ECLI:NL:RBDHA:2023:14719
Rechtbank Den Haag
- Eerste aanleg - enkelvoudig
- B.F.Th. de Roos
- Rechtspraak.nl
Afwijzing verzoek voorlopige voorziening asielaanvraag wegens verantwoordelijkheid Zweden
In deze zaak heeft de voorzieningenrechter van de Rechtbank Den Haag op 26 september 2023 uitspraak gedaan in een verzoek om voorlopige voorziening in het kader van een asielaanvraag. Verzoekster, wiens naam niet is vermeld, heeft beroep ingesteld tegen een besluit van de staatssecretaris van Justitie en Veiligheid, waarin de asielaanvraag niet in behandeling is genomen. Dit besluit is genomen op 3 juli 2023, met als reden dat Zweden verantwoordelijk is voor de behandeling van de asielaanvraag van verzoekster.
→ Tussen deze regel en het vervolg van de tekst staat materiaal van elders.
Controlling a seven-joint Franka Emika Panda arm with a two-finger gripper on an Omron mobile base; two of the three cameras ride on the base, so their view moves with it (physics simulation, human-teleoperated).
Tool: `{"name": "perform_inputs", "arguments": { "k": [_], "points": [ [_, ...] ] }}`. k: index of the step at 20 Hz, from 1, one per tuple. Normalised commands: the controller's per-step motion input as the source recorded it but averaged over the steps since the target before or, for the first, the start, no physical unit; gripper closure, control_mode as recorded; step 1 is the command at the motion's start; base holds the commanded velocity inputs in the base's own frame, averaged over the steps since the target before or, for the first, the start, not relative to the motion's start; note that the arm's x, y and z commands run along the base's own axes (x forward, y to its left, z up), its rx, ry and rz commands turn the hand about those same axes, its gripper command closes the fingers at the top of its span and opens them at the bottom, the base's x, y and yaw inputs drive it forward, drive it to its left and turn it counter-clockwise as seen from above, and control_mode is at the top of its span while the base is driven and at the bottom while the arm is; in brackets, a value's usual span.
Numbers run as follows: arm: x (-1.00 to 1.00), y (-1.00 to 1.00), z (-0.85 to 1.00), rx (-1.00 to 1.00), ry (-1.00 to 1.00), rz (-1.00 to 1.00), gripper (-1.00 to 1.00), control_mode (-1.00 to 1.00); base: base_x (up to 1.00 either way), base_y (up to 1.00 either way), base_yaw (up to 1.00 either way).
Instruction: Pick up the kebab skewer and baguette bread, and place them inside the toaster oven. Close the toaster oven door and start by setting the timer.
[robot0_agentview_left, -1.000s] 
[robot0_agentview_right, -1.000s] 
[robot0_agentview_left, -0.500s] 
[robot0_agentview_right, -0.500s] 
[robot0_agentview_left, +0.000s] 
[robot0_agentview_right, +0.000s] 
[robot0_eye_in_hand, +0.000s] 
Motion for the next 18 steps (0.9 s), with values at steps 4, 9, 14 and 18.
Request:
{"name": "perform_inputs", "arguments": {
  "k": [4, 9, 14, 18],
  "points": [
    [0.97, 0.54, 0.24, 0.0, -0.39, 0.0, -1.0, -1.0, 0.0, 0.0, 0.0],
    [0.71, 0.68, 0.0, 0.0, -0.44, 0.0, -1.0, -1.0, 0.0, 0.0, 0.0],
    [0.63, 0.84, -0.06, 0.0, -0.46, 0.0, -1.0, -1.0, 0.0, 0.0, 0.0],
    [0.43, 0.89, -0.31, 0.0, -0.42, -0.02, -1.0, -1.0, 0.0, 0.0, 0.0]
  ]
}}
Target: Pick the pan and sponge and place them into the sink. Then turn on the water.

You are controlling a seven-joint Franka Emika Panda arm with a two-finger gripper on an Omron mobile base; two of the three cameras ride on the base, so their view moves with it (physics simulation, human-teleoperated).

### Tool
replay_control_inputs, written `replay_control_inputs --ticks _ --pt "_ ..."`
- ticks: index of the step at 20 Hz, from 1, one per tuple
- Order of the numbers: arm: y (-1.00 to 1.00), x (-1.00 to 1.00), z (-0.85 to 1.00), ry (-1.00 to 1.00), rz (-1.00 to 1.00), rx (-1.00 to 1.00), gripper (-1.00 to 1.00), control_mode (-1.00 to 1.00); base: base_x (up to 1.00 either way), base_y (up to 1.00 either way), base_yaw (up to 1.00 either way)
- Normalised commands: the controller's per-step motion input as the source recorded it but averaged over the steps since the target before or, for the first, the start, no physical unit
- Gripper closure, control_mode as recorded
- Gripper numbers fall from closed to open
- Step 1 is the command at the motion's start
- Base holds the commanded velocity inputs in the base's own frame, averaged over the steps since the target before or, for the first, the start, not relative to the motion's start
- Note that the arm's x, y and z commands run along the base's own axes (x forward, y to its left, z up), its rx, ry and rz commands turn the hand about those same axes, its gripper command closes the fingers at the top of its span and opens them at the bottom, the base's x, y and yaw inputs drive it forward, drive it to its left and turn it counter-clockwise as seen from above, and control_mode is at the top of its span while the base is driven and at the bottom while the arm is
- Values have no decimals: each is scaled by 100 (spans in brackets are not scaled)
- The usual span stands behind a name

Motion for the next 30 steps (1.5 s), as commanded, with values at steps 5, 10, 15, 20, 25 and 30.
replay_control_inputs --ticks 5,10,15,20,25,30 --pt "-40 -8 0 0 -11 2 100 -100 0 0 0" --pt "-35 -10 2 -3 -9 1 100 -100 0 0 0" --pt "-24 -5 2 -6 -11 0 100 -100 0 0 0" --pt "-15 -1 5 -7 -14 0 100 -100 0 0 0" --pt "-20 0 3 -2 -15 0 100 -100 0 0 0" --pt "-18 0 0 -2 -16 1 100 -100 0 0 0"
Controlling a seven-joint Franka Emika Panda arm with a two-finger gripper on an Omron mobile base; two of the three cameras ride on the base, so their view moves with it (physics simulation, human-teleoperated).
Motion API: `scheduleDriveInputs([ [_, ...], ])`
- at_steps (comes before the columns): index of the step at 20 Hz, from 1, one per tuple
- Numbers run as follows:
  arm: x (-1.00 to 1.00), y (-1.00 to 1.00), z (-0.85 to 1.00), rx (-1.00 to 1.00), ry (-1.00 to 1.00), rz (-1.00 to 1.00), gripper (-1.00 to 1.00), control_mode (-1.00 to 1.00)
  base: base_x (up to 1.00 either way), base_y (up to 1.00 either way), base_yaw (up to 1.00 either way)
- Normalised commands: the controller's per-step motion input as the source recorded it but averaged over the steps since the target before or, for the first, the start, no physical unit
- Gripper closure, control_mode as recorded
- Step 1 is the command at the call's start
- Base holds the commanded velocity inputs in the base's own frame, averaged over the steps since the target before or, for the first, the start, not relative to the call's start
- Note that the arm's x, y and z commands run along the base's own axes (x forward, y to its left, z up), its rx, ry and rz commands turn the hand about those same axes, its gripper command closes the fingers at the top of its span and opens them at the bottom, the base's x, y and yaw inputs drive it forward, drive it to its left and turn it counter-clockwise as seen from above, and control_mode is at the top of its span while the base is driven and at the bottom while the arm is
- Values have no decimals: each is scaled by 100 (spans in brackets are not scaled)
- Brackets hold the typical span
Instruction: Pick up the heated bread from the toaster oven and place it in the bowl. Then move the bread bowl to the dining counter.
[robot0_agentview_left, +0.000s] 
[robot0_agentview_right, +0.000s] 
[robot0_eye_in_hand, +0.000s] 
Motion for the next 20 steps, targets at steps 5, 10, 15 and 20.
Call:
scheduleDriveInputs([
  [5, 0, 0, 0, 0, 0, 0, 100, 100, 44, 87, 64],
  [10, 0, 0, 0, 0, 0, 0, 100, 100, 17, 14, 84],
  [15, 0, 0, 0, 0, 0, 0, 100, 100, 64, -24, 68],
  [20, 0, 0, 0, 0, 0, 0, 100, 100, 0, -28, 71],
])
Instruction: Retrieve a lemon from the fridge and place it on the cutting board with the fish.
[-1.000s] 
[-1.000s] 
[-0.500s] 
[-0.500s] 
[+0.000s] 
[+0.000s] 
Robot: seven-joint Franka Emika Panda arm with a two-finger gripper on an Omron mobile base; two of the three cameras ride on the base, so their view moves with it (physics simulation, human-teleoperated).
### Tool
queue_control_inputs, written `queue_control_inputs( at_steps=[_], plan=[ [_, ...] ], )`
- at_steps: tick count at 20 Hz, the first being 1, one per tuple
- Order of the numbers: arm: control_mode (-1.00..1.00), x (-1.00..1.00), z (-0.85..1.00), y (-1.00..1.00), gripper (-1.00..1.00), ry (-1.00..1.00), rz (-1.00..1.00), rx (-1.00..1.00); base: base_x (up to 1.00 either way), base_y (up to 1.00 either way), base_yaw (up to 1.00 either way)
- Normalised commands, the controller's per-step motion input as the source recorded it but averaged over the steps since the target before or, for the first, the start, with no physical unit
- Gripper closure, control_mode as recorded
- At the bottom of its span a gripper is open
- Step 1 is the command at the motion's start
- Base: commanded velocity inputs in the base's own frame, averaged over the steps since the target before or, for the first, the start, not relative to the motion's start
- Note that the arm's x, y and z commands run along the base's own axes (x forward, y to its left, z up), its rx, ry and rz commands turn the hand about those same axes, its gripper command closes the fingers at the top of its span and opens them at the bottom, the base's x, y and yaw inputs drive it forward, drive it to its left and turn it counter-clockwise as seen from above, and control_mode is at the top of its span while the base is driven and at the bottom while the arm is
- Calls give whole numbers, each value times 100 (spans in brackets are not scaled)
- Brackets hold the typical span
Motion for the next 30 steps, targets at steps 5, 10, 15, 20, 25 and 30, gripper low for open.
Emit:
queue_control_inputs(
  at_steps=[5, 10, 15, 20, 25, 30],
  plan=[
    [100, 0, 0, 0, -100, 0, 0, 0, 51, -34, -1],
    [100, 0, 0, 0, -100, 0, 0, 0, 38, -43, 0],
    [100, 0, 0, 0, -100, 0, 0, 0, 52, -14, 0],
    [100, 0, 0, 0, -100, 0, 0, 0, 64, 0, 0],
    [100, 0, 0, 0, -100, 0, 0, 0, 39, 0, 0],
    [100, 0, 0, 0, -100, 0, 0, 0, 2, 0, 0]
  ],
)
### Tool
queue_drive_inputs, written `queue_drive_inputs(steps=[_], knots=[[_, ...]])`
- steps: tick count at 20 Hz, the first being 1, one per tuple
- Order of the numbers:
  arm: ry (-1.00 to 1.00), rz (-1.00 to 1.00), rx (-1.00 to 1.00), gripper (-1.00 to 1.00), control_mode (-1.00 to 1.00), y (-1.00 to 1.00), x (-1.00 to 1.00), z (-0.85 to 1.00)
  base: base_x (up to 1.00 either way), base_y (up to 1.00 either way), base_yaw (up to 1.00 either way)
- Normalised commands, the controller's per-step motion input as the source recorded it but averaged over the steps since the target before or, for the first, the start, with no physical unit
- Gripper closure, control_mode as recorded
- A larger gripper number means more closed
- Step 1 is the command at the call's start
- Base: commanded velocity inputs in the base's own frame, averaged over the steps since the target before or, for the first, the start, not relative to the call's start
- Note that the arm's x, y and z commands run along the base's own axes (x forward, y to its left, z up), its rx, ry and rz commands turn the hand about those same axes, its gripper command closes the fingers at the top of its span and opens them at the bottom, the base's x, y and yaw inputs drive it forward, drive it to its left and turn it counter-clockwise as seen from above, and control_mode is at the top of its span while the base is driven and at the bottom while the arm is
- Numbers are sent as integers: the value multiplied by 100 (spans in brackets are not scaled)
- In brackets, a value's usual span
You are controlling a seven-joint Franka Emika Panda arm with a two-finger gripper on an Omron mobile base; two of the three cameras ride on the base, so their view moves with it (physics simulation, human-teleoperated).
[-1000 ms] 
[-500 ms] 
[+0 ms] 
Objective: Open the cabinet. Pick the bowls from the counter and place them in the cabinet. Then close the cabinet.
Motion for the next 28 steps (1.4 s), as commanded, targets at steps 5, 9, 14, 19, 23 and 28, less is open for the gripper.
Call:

De voorzieningenrechter heeft op basis van artikel 8:83, derde lid, van de Algemene wet bestuursrecht uitspraak gedaan zonder zitting. In de overwegingen van de uitspraak wordt verwezen naar een eerdere uitspraak van dezelfde rechtbank, zaaknummer NL23.19139, waarin op het beroep is beslist. Gezien deze eerdere uitspraak heeft de voorzieningenrechter het verzoek om voorlopige voorziening afgewezen.
Daarnaast is er geen aanleiding voor een proceskostenveroordeling. De uitspraak is gedaan door mr. B.F.Th. de Roos, in aanwezigheid van griffier N.A. D’Hoore, en is openbaar gemaakt via een geanonimiseerde publicatie op de website van de rechtspraak. Tegen deze uitspraak staat geen hoger beroep of verzet open.